**WHAT TO WORK ON:**
Please reproduce verbatim the lines below, from the first through the one with "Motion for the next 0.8".

**THE INPUT:**
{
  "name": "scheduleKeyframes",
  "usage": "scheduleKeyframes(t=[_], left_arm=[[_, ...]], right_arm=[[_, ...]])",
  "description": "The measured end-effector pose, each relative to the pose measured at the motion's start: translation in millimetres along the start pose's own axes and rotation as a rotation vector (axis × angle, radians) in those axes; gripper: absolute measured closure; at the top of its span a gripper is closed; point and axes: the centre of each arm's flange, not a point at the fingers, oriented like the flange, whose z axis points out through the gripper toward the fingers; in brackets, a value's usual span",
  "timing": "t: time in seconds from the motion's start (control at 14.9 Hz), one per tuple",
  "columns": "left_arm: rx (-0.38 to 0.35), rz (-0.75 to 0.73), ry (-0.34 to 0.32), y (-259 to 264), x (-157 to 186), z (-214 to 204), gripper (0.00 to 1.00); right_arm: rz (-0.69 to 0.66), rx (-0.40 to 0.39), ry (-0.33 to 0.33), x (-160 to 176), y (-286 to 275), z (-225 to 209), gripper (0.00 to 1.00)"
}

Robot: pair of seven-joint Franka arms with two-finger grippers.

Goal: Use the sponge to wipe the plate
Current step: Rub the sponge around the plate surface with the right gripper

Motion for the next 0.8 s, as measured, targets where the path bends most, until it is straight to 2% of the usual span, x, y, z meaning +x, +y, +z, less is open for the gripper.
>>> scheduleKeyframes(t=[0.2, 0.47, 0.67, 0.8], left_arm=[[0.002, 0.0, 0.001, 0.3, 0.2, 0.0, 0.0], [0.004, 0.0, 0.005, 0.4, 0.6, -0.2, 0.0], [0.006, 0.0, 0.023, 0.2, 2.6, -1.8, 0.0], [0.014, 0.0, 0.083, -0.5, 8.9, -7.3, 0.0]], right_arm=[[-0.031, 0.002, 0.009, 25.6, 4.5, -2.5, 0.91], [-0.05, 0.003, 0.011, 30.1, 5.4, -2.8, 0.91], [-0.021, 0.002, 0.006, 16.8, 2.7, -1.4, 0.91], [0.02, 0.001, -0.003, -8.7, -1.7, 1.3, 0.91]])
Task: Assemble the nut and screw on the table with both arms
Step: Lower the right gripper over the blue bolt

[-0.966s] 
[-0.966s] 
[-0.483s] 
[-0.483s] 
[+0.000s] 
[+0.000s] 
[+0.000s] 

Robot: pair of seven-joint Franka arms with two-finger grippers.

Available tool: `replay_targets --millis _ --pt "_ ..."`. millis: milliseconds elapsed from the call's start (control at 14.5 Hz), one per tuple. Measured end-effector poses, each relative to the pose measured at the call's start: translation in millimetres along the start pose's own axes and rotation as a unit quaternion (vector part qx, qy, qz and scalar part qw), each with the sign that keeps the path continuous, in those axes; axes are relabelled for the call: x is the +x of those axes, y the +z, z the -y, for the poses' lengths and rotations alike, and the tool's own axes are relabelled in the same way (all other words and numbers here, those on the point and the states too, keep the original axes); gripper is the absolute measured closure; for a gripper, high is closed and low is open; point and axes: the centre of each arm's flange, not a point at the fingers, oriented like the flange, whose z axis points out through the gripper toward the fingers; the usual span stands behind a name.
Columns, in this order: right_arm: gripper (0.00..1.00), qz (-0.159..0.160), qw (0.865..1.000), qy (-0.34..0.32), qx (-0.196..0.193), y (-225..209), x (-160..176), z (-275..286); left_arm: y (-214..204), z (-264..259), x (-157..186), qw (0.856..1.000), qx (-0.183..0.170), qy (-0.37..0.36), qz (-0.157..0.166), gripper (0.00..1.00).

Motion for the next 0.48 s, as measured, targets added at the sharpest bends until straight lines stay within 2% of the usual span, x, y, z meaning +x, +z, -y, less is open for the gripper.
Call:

**RESPONSE:**
{
  "name": "scheduleKeyframes",
  "usage": "scheduleKeyframes(t=[_], left_arm=[[_, ...]], right_arm=[[_, ...]])",
  "description": "The measured end-effector pose, each relative to the pose measured at the motion's start: translation in millimetres along the start pose's own axes and rotation as a rotation vector (axis × angle, radians) in those axes; gripper: absolute measured closure; at the top of its span a gripper is closed; point and axes: the centre of each arm's flange, not a point at the fingers, oriented like the flange, whose z axis points out through the gripper toward the fingers; in brackets, a value's usual span",
  "timing": "t: time in seconds from the motion's start (control at 14.9 Hz), one per tuple",
  "columns": "left_arm: rx (-0.38 to 0.35), rz (-0.75 to 0.73), ry (-0.34 to 0.32), y (-259 to 264), x (-157 to 186), z (-214 to 204), gripper (0.00 to 1.00); right_arm: rz (-0.69 to 0.66), rx (-0.40 to 0.39), ry (-0.33 to 0.33), x (-160 to 176), y (-286 to 275), z (-225 to 209), gripper (0.00 to 1.00)"
}

Robot: pair of seven-joint Franka arms with two-finger grippers.

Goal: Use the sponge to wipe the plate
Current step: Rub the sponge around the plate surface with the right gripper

Motion for the next 0.8 s, as measured, targets where the path bends most, until it is straight to 2% of the usual span, x, y, z meaning +x, +y, +z, less is open for the gripper.

The exercise closes with this answer.